— HOW TO COMPLETE THIS TASK —
Your answer must contain each line of the listing in which "finger" appears, copied in full.

— GIVEN RECORDS —
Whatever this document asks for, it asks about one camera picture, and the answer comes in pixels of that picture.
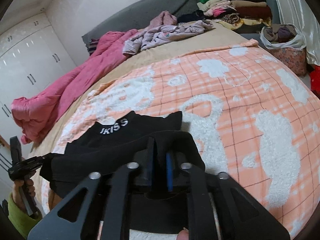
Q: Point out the mauve fuzzy garment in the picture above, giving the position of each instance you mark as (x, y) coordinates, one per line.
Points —
(163, 21)

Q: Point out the grey-blue panel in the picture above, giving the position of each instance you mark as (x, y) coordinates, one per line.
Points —
(274, 11)

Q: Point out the red cloth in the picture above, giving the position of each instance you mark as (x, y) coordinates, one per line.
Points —
(315, 78)

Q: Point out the person's right hand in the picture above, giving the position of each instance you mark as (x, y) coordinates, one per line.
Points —
(183, 234)

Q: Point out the white plastic bag of clothes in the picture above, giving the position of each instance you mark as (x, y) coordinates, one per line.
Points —
(282, 36)

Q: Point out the lilac printed garment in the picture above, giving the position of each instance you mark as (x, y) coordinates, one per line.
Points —
(170, 33)

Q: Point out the black sweater with orange cuffs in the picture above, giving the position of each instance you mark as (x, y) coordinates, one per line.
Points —
(112, 140)

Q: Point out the grey headboard cover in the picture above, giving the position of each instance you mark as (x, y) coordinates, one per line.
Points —
(150, 15)

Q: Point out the beige bed sheet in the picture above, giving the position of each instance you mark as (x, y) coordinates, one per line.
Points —
(200, 38)

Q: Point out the white satin curtain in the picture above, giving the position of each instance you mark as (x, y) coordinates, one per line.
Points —
(292, 10)

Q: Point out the white wardrobe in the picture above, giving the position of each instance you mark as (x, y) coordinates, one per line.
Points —
(27, 65)

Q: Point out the person's left hand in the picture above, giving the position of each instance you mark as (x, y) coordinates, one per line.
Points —
(18, 195)

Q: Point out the pink quilt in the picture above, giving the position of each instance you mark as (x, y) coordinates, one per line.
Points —
(62, 92)

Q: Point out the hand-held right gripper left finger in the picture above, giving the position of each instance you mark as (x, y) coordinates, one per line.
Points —
(150, 166)

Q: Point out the stack of folded clothes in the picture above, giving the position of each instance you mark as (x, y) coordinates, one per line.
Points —
(237, 5)

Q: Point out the dark striped cloth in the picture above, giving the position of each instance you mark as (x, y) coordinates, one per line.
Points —
(93, 46)

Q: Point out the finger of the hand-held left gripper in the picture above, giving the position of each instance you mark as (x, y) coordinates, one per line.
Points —
(40, 160)

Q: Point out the floral fabric box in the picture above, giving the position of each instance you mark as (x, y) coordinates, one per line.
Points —
(291, 60)

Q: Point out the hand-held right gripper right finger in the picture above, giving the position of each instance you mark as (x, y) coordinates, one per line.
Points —
(169, 171)

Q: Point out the dark navy garment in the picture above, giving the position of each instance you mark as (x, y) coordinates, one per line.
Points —
(191, 16)

— RESULT OF THE TASK —
Q: Point out the hand-held right gripper left finger in the picture above, giving the position of each instance you mark as (x, y) coordinates, one per line.
Q: Point out the finger of the hand-held left gripper in the picture above, giving the position of each instance you mark as (x, y) coordinates, one per line.
Q: Point out the hand-held right gripper right finger in the picture above, giving the position of each instance you mark as (x, y) coordinates, one per line.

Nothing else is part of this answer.